▸ **About this exercise**
Give back every line of the material exactly. Skip the pictures.
(Beginning of Material provided)
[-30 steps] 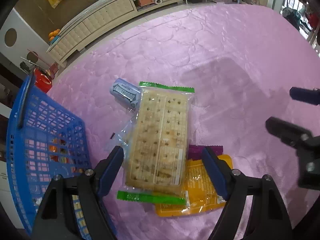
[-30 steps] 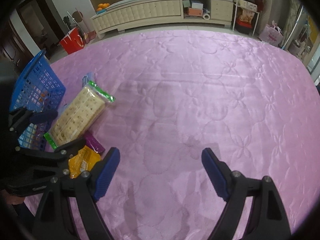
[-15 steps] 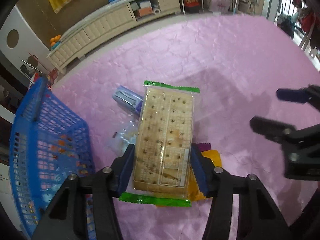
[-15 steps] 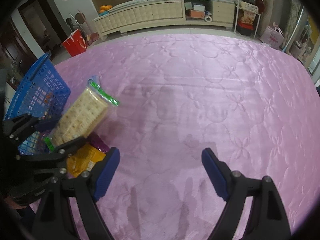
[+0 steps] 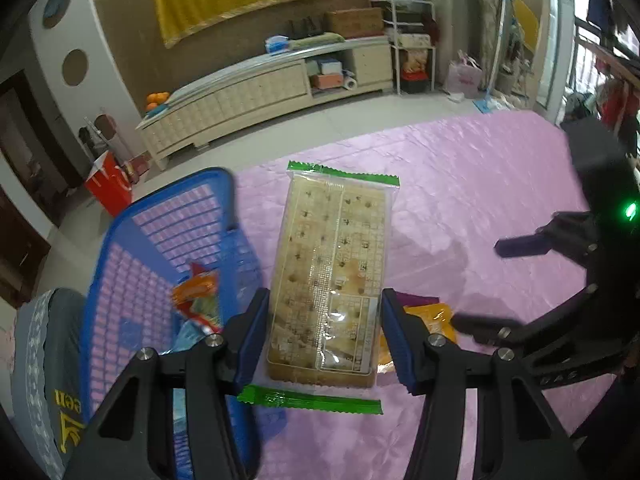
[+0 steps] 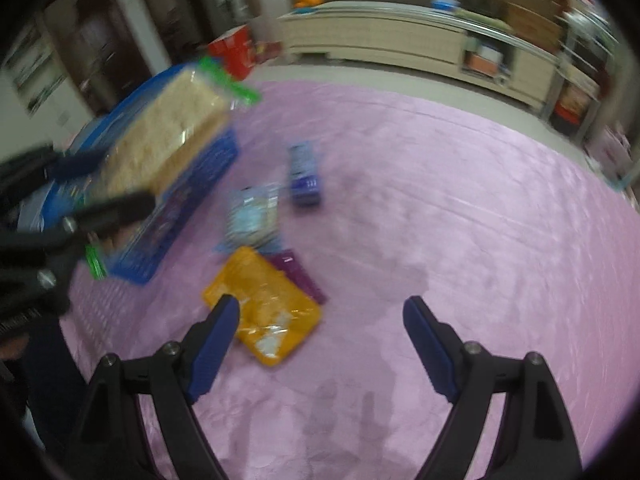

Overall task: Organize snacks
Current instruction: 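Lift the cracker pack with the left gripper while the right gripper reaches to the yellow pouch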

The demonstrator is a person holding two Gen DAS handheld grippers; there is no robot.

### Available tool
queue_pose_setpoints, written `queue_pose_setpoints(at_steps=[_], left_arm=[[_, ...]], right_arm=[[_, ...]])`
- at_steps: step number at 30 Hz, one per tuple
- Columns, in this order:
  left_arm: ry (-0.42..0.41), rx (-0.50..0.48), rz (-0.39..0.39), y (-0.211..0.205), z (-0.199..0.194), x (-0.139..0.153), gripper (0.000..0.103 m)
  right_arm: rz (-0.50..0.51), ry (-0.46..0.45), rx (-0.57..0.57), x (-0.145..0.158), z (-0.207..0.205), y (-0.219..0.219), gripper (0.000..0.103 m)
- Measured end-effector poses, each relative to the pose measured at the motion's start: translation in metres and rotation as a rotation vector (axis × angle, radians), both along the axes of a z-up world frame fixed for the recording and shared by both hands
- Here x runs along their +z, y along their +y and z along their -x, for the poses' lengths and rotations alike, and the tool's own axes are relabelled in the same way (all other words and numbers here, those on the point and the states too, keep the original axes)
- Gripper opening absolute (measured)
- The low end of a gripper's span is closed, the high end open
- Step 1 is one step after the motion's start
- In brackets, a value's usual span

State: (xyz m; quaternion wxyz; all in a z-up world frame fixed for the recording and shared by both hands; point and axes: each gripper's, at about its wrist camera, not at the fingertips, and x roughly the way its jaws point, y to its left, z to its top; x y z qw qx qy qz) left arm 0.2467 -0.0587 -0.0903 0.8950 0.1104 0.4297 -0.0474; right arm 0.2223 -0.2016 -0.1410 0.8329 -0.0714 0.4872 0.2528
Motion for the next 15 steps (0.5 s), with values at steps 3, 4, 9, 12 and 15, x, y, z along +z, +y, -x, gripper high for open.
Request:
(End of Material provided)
▸ **Response to the task**
[-30 steps] 
[-30 steps] 
[-15 steps] 
[-15 steps] 
[+0 steps] 
[+0 steps] 

Overall task: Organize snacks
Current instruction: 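Lift the cracker pack with the left gripper while the right gripper reaches to the yellow pouch
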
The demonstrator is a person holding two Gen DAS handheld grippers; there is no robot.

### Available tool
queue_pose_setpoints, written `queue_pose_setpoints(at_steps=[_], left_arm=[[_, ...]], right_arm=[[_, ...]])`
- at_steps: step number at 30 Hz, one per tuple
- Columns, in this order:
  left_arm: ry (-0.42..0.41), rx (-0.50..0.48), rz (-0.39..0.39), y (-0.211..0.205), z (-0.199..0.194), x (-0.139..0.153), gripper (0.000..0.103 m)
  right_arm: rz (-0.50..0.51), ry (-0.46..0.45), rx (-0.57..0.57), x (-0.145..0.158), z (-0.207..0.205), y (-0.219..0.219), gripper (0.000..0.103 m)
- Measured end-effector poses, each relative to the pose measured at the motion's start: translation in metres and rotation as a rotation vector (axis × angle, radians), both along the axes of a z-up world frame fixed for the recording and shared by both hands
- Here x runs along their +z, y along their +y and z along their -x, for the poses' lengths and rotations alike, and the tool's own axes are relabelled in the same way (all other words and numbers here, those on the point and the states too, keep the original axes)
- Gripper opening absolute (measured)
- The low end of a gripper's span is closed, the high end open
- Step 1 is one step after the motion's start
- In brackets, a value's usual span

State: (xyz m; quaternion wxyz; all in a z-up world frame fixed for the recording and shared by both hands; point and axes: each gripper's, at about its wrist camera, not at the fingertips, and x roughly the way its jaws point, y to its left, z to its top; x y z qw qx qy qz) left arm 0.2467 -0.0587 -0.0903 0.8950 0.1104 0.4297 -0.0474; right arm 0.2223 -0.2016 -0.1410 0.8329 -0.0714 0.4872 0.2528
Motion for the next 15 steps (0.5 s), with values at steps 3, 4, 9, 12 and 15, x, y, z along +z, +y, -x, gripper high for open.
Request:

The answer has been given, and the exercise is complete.